- _Task to complete_
Give back an exact copy of the lines from the start of the material through the line bearing "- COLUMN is". Include both ends and nothing else.

++++

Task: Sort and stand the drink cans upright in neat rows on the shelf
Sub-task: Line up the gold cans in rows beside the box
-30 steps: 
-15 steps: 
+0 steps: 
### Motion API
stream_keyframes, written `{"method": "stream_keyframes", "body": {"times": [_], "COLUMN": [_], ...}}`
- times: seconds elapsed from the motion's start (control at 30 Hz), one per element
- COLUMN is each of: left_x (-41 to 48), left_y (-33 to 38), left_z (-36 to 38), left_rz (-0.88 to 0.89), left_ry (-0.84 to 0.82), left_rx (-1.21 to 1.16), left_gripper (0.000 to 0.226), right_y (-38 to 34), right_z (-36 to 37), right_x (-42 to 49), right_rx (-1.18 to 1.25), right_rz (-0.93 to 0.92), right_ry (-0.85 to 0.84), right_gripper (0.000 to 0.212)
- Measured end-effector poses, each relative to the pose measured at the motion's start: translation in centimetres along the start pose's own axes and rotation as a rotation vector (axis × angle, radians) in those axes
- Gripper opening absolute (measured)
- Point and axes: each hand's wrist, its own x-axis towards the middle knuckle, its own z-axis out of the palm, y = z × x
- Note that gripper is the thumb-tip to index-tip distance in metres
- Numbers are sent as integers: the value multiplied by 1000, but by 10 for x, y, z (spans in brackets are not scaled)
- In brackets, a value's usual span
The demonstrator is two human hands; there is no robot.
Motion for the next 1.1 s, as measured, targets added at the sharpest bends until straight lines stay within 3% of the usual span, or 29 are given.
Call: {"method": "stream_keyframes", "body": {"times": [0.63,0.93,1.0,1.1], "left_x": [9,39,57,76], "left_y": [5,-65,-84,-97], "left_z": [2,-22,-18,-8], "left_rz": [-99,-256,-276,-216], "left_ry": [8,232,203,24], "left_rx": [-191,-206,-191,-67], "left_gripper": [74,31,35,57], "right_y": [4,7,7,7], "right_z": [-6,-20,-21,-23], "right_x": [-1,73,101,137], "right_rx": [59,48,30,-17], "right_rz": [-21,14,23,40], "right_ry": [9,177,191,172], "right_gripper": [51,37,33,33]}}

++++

- _Solution to this task_
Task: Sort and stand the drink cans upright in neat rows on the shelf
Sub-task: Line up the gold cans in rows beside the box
-30 steps: 
-15 steps: 
+0 steps: 
### Motion API
stream_keyframes, written `{"method": "stream_keyframes", "body": {"times": [_], "COLUMN": [_], ...}}`
- times: seconds elapsed from the motion's start (control at 30 Hz), one per element
- COLUMN is each of: left_x (-41 to 48), left_y (-33 to 38), left_z (-36 to 38), left_rz (-0.88 to 0.89), left_ry (-0.84 to 0.82), left_rx (-1.21 to 1.16), left_gripper (0.000 to 0.226), right_y (-38 to 34), right_z (-36 to 37), right_x (-42 to 49), right_rx (-1.18 to 1.25), right_rz (-0.93 to 0.92), right_ry (-0.85 to 0.84), right_gripper (0.000 to 0.212)

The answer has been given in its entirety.